I would think that it needs to be before the vacuum regulator to handle the temperature change that comes with the pressure drop but I could not make that out.
Johan, the exhaust simply blows towards the tank, but be careful, it must not blow directly, the direction of the exhaust gases is past the tank, so the surface is heated only by a part of the hot gases mixed with the surrounding air, which swirl around the tank
Ok, I understand, I knew that you had done some thinking before just aiming the exhaust to the tank.
It is quite a bit sketchy to not put any thoughts into it before heating a propane tank.
This way is much better than wrapping the pipe around the exhaust , otherwise you would heat the propane a lot i the pipe when you shut down.
Thanks for the sketch. I would not have thought to put the by-pass idle tube in. Otherwise it looks a lot like the conversion I bought for my Generac 12 years ago for $230 dollars at that time. It’s been horrible hot and humid here for days now. This looks like a good project I could play with in the root cellar.

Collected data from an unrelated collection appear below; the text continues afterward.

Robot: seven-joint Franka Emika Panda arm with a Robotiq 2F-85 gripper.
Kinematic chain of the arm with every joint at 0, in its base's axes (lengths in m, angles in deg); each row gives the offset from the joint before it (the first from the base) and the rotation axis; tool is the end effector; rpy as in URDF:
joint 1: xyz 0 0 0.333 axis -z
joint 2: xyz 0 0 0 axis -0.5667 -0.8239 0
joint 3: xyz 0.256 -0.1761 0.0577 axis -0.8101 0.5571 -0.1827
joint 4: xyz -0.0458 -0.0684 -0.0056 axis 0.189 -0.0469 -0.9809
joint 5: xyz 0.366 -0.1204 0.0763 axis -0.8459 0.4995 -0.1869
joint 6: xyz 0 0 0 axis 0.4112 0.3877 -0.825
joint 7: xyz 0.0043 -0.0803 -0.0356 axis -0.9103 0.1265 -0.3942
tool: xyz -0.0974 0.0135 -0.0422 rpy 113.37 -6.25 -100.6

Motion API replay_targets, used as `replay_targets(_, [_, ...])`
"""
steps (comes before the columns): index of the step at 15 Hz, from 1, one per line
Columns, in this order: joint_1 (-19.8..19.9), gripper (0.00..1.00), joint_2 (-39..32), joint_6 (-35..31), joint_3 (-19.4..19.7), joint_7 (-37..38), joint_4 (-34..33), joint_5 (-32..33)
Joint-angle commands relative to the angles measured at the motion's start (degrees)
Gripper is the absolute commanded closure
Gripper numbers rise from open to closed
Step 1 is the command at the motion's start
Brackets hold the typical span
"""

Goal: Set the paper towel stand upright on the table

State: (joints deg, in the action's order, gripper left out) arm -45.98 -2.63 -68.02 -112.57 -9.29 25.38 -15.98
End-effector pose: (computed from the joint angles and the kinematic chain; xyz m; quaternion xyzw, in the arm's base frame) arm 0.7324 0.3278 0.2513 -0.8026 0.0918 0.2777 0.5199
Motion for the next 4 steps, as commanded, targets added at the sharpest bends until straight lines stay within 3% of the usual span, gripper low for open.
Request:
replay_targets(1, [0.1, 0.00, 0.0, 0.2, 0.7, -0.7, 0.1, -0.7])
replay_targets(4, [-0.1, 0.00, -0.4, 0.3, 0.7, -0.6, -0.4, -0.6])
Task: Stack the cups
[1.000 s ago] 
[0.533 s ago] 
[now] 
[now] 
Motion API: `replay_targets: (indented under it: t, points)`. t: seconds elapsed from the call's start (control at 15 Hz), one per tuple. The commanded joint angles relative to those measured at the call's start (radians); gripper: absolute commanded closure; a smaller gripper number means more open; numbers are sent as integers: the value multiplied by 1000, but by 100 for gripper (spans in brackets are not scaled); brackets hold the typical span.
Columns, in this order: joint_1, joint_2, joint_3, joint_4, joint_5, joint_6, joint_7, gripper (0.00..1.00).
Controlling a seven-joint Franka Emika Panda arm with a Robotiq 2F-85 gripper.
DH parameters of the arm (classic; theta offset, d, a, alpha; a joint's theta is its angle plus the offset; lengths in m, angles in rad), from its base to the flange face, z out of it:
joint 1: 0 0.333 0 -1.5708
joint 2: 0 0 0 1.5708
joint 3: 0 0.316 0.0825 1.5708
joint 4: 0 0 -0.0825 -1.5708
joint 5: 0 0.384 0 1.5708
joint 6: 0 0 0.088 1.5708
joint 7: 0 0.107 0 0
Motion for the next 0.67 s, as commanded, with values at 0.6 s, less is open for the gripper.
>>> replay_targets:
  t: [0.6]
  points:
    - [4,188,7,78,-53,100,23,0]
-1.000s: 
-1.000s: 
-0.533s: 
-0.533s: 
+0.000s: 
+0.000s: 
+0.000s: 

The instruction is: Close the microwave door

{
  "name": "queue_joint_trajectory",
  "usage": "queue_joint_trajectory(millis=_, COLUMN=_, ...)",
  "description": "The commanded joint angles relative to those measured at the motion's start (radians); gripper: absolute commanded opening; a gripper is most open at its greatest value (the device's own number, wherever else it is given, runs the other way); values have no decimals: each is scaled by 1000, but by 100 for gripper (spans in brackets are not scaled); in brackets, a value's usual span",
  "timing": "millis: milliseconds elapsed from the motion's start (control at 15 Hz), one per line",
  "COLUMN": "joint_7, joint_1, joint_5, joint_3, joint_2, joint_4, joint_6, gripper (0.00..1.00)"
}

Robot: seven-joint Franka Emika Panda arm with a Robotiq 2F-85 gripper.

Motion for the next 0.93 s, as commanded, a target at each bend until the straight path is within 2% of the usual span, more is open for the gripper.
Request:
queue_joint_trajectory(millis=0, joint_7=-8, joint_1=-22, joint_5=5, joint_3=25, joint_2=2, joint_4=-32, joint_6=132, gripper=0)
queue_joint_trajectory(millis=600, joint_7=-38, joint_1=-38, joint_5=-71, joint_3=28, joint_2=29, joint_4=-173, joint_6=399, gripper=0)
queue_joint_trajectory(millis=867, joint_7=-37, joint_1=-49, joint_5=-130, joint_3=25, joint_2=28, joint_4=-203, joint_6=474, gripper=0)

“propane”, or LPG (liquefied petroleum gas), is, as you already know, in liquid form in a cylinder. The pressure at which the gas is in liquid form depends on the temperature, so I place the cylinder from which I am filling in the sun so that it warms up a bit, while the lawnmower is in the shade, thus creating a difference between the pressures in these cylinders, which enables easy and fast gas flow (of course in liquid form).